Extracted data entries:
[Start of Attachment]

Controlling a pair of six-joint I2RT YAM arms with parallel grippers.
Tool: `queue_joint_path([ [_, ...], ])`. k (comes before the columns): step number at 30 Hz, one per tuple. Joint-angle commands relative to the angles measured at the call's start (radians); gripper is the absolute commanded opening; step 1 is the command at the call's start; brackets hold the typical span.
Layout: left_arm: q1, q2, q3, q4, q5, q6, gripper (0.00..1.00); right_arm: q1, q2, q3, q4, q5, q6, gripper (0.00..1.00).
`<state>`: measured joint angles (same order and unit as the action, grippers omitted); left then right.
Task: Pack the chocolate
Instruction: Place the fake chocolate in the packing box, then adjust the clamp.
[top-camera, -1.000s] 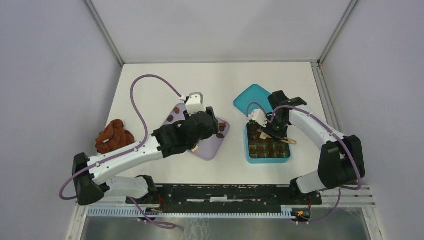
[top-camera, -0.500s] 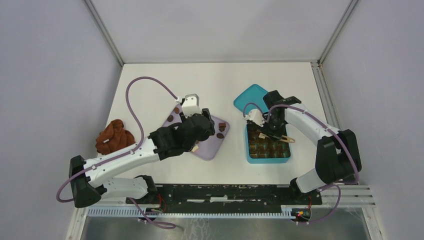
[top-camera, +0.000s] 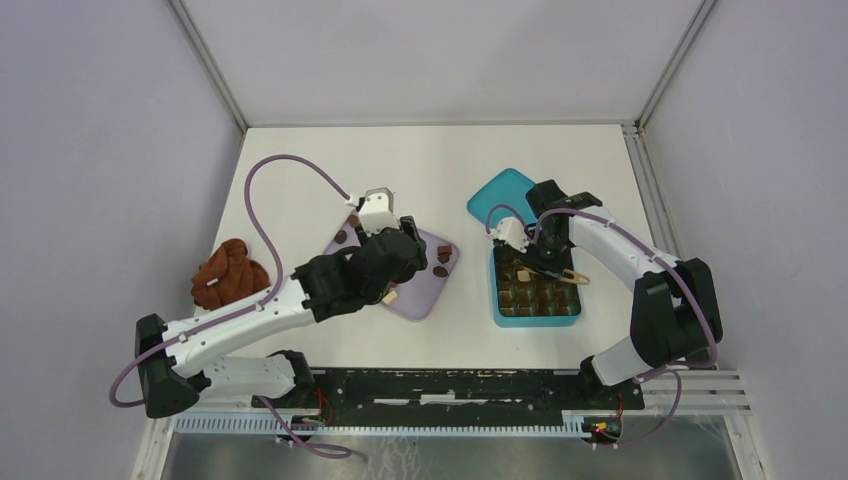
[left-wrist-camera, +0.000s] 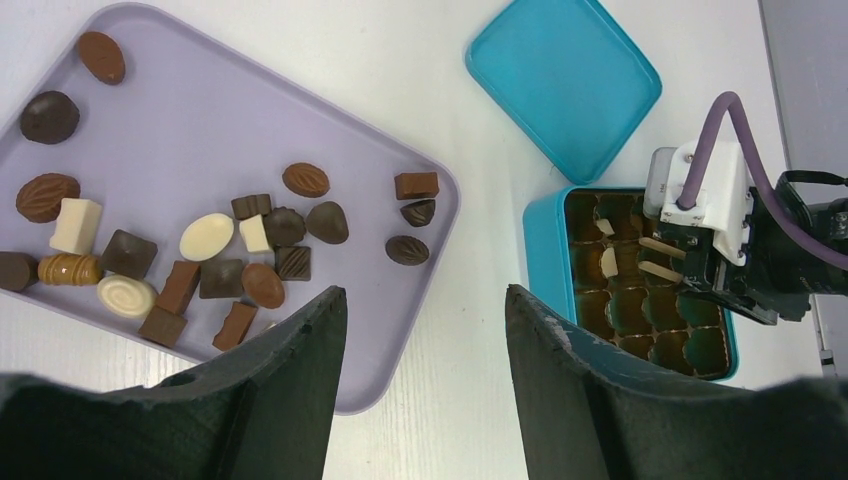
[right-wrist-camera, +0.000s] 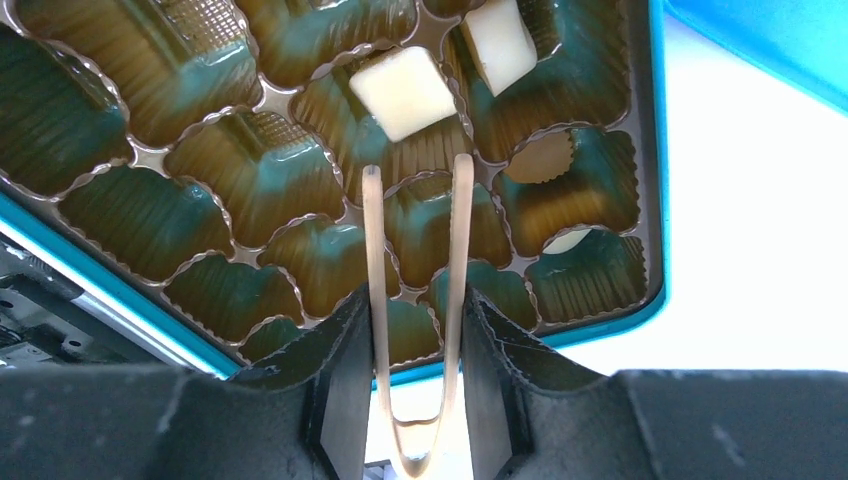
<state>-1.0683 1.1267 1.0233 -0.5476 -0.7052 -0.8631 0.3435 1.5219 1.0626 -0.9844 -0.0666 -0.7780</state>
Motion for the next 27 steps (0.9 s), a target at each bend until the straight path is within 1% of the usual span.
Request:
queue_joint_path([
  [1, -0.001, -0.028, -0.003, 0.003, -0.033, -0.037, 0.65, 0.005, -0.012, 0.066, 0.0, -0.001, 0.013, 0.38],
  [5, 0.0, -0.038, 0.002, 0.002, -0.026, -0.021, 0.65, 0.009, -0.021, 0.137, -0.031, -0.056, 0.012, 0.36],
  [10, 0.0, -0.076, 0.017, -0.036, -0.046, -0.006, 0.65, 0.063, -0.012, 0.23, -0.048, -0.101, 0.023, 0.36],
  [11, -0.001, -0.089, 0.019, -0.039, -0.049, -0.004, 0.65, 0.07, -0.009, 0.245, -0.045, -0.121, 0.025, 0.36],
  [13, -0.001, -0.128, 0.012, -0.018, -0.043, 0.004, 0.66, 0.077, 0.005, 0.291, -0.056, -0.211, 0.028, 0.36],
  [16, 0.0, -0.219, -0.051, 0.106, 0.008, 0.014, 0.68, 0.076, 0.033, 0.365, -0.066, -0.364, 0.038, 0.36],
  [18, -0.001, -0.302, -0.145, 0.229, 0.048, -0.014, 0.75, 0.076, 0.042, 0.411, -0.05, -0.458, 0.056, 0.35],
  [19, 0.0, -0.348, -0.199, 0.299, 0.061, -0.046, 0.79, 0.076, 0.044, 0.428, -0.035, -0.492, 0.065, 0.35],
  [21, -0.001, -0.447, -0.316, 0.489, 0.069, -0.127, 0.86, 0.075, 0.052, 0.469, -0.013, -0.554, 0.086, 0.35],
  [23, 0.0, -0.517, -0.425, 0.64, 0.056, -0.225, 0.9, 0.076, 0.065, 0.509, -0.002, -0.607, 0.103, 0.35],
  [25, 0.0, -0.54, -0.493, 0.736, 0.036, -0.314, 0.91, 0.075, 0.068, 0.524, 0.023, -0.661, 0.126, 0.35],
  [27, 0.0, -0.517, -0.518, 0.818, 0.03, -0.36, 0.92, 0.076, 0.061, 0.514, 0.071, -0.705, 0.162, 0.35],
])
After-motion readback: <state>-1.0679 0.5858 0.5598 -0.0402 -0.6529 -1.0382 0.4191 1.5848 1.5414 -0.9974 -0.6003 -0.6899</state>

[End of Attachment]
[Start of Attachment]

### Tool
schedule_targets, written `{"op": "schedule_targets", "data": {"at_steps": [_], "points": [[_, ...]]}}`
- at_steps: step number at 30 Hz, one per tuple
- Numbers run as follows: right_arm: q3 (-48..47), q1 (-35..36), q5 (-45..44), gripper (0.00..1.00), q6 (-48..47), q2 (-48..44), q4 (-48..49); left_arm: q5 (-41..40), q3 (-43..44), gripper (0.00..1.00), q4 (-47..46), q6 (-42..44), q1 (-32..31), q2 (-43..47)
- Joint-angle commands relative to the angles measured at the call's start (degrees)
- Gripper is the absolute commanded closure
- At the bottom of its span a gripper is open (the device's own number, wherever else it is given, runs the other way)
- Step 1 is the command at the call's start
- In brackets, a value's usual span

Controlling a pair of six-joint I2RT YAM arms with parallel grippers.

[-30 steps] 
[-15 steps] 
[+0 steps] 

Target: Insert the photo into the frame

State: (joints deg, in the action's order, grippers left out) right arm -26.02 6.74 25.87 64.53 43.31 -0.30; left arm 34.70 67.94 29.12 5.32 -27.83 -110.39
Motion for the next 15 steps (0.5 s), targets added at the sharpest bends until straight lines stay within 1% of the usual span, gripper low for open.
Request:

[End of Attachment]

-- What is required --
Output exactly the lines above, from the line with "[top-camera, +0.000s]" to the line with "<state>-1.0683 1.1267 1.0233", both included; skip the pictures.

-- Completed task --
[top-camera, +0.000s] 
[left-wrist-camera, +0.000s] 
[right-wrist-camera, +0.000s] 
<state>-1.0683 1.1267 1.0233 -0.5476 -0.7052 -0.8631 0.3435 1.5219 1.0626 -0.9844 -0.0666 -0.7780</state>

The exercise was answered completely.